We are very excited to offer the next excerpt from Brandon Sanderson’s fourth and latest Mistborn novel, The Alloy of Law, out November 8th from Tor Books!
Tor.com will be releasing six excerpts in all from The Alloy of Law as the weeks go on, along with sweepstakes, news, and other fun stuff, so keep checking back!
Read through all of the excerpts in order in the Alloy of Law index.
The bandits didn’t look like the kind Waxillium was used to. They didn’t mask their faces with kerchiefs or wear dusters and wide-brimmed Roughs hats. Most of them wore vests and bowler-style city hats, dull trousers, and loose, buttoned shirts that were rolled to the elbows. They weren’t better dressed, really, just different.
They were well armed. Rifles held at shoulders for many, pistols in the hands of others. People throughout the ballroom noticed immediately, silverware clanking and curses sounding. There were at least two dozen bandits, perhaps three. Waxillium noticed with dissatisfaction that some more were coming in from the right, through the doors to the kitchens. They would have left men behind to watch the staff and keep them from running for help.

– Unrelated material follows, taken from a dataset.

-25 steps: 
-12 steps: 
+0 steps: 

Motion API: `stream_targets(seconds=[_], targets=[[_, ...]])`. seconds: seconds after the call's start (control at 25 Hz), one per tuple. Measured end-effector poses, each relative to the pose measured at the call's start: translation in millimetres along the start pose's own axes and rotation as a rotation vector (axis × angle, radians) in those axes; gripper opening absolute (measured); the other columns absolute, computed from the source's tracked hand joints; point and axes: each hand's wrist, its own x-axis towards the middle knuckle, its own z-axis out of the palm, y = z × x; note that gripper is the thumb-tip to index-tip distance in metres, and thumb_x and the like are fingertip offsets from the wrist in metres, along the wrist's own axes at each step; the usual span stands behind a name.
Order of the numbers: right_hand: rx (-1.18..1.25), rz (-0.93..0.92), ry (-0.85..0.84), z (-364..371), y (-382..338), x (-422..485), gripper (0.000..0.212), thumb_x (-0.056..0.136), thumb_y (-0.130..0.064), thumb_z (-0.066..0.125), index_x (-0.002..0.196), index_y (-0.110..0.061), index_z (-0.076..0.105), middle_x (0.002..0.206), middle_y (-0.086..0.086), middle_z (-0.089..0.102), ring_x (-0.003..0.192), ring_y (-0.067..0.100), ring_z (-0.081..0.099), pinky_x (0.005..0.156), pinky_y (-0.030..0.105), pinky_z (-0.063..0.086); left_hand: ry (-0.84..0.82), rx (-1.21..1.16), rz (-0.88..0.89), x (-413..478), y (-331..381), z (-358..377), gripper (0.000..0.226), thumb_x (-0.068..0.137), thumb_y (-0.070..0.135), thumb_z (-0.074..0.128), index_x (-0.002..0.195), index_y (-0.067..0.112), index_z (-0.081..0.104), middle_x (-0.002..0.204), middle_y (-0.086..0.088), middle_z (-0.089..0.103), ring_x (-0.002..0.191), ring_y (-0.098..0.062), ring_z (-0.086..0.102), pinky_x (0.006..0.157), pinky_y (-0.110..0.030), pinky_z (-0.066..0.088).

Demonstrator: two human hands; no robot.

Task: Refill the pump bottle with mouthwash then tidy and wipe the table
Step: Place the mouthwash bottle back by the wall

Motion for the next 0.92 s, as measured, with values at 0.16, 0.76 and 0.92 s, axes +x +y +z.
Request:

“Hell of a time to leave your guns,” Wayne said. He moved off his seat and crouched beside the table, slipping his twin hardwood dueling canes out from underneath.
“Put those down,” Waxillium said softly, counting. Thirty-five men he could see. Most were congregated at the two ends of the rectangular ballroom, directly in front of and behind Waxillium. He was in almost the very center of the room.
“What?” Wayne said sharply.
“Put the canes down, Wayne.”
“You can’t mean—”
“Look at this room!” Waxillium hissed. “How many bystanders are there in here? Three hundred, four? What will happen if we provoke a firefight?”
“You could protect them,” Wayne said. “Push them out of the way.”
“Maybe,” Wayne said. “It would be very risky. So far, none of these robberies have turned violent. I won’t have you turning this one into a bloodbath.”
“I don’t have to listen to you,” Wayne said sullenly. “You’re not in charge of me anymore, Wax.”
Waxillium met his eyes and held them as the room filled with cries of alarm and concern. Looking reluctant, Wayne slid back up into his seat. He didn’t put down the dueling canes, but he did keep his hands under the tablecloth, hiding them from view.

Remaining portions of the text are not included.